E chi non ci casca?!
Guardandoci dallo schermo con sguardo assassino, pur tuttavia rompendo il rapporto di identificazione dello spettatore nel personaggio, Jean-Paul Belmondo ci seduce.
Come non amarlo per sempre! Quando alla guida della sua auto le cui inquadrature effettuate dal sedile posteriore dell’auto (da Coutard, direttore della fotografia), e quindi realizzate con luce naturale, neutra, per consentire una resa più autentica dell’immagine filmica, e lui con fare quasi ingenuo ci guarda mentre percorre gli Champs-Élysées, e ci dice con il suo tono farabutto da Michel/Jean-Paul Belmondo: “Se non vi piace il mare, se non vi piace la montagna, se non vi piace la città…andate a quel paese!
Come non amarlo per sempre!
Eppure Jean Seberg/Patricia lo tradirà, pur amandolo riamata alla follia lo ucciderà per essere una donna libera, con un finale in cui guardandolo morire sull’asfalto si passerà il dito pollice con lo stesso movimento sexi che usava fare lui, ma sul labbro inferiore.
“Non so se sono infelice perché non sono libera o se non sono libera perché sono infelice.” Lo aveva avvisato.
A distanza di 61 anni dal film, Jean Seberg/Patricia allora 22 anni, divenuta con questo film icona della Nouvelle Vague, ci guarda negli occhi dallo schermo con i suoi occhi liquidi e domanda : “Fra il dolore e il nulla io scelgo il dolore.” E tu, cosa sceglieresti? Le risponde per noi Jean-Pierre Melville che interpreta la parte dello scrittore Parvulesco: Il dolore è idiota, io scelgo il nulla. Non è meglio, ma il dolore è un compromesso. O tutto o niente…
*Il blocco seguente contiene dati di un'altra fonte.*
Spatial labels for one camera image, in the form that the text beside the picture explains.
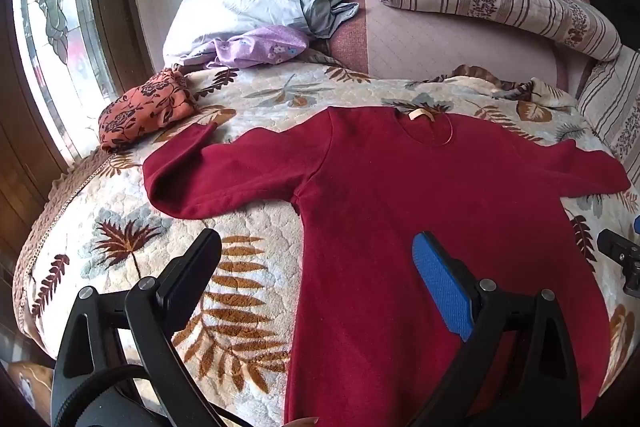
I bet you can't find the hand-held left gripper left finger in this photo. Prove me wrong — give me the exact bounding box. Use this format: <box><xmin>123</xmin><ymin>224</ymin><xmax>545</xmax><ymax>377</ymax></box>
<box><xmin>50</xmin><ymin>228</ymin><xmax>223</xmax><ymax>427</ymax></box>

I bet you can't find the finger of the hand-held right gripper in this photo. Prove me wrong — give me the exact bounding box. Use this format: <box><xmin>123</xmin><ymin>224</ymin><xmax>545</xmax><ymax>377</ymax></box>
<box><xmin>597</xmin><ymin>214</ymin><xmax>640</xmax><ymax>265</ymax></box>

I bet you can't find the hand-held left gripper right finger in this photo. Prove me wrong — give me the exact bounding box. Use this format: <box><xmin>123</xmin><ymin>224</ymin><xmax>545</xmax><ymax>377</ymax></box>
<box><xmin>411</xmin><ymin>231</ymin><xmax>584</xmax><ymax>427</ymax></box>

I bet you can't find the dark red sweater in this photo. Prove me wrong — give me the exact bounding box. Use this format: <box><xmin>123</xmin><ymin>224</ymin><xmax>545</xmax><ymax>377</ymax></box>
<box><xmin>142</xmin><ymin>105</ymin><xmax>632</xmax><ymax>427</ymax></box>

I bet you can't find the leaf print fleece blanket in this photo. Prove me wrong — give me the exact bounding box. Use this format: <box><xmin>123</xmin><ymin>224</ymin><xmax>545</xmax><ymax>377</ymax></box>
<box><xmin>12</xmin><ymin>57</ymin><xmax>640</xmax><ymax>427</ymax></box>

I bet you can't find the orange floral cloth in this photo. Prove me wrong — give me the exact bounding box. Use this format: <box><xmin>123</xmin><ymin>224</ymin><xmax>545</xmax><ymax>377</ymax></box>
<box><xmin>98</xmin><ymin>68</ymin><xmax>198</xmax><ymax>152</ymax></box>

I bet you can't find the purple printed cloth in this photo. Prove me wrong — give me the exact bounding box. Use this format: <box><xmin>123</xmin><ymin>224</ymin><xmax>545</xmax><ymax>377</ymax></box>
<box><xmin>177</xmin><ymin>25</ymin><xmax>312</xmax><ymax>70</ymax></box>

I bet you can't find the white pillow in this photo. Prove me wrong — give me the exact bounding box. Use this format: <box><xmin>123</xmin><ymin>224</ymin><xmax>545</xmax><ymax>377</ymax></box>
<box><xmin>162</xmin><ymin>0</ymin><xmax>321</xmax><ymax>65</ymax></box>

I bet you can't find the stained glass window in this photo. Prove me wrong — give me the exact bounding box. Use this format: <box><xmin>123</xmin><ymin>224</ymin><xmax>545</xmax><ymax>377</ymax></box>
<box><xmin>12</xmin><ymin>0</ymin><xmax>126</xmax><ymax>162</ymax></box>

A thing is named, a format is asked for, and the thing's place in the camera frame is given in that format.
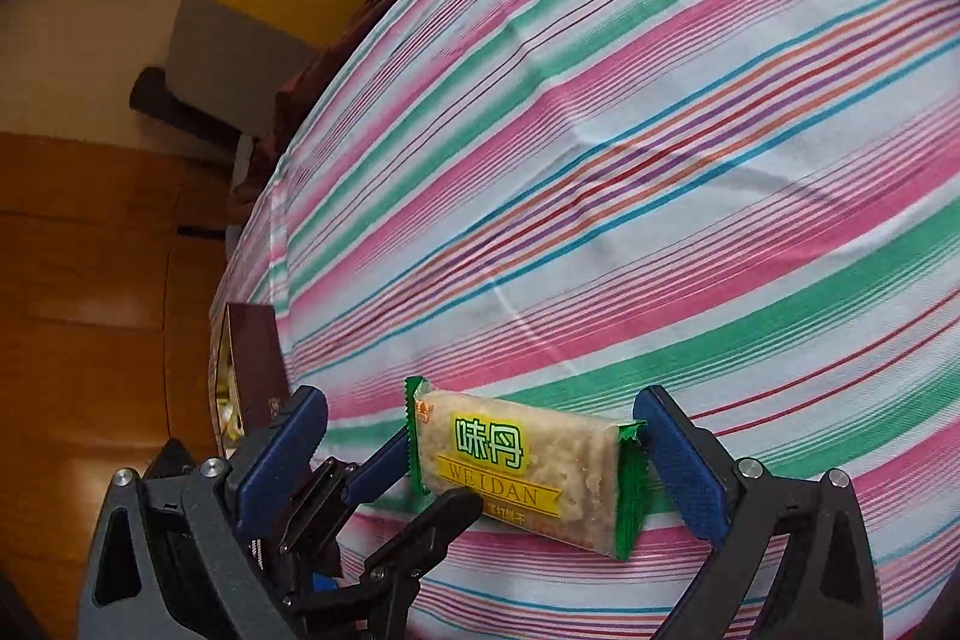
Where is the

A distanza di 61 anni dal film, è attuale Jean Seberg/Patricia la ragazza che va senza reggiseno, perché le donne lo butteranno per protesta, con stupore di Jean-Paul Belmondo/Michel che le chiede: Perché non porti il reggiseno???????
A distanza di 61 anni dal film, è ben assestato uno schiaffo in piena faccia al “mascalzone” da Jean Seberg/Patricia perché lui le palpa il culo e infatti subito si scusa sapendo bene che con una donna libera così non va, dicendole che le voleva solo ammirare le sue belle gambe!!!! Bugiardo!!! le dirà lei, pur continuando ad amarlo alla follia.
Nella vita reale Jean Seberg dopo aver lavorato con i più grandi registi a livello internazionale, morì a soli 40 anni suicida forse per aver scelto il dolore, afflitta da una profonda depressione.
À bout de souffle, vuol dire alla lettera “senza fiato”.
E dopo 61 anni guardandolo, continuiamo a rimanere “senza fiato”
Opera prima di Jean-Luc Godard, 91 anni, che appare nei panni di uno spione, il film fu girato dal 17 agosto al 15 settembre 1959 a Parigi e a Marsiglia, con un budget di 45 milioni di franchi, manifesto della Nouvelle Vague, girato in pochi giorni a bassissimo costo, Godard con la sua macchina da presa Cameflex nascosta in una bicicletta, realizzò le lunghe carrellate senza binari per riprendere Jean-Paul Belmondo e Jean Seberg i due protagonisti del film ai quali lanciò la loro carriera, rendendoli IMMORTALI, lungo gli Champs-Élysées.
Anche il montaggio presenta aspetti innovativi. Il regista svecchia le tecniche del cinema classico non usando i raccordi solitamente adottati per correlare le inquadrature ma i Jump-Cut, , taglia giustapponendole, rompendo la continuità di ciò che stiamo guardando creando una dinamica più libera e aggressiva, con la volontà provocatoria dell’avanguardia.
Il Maestro usa tecniche innovative, sicuramente controcorrente nei confronti del cinema classico che oggi più che che mai vengono usate specie dai giovanissimi cineasti nei Web.
Così come non seguiva la sceneggiatura già approssimativa, tratta da un soggetto di François Truffaut, ma prendeva le decisioni di giorno in giorno, dopo aver visto i giornalieri, lasciando ampio spazio all’improvvisazione degli attori e all’influenza dell’ambiente, come indicato da Dziga Vertov nel suo manifesto Kinoki.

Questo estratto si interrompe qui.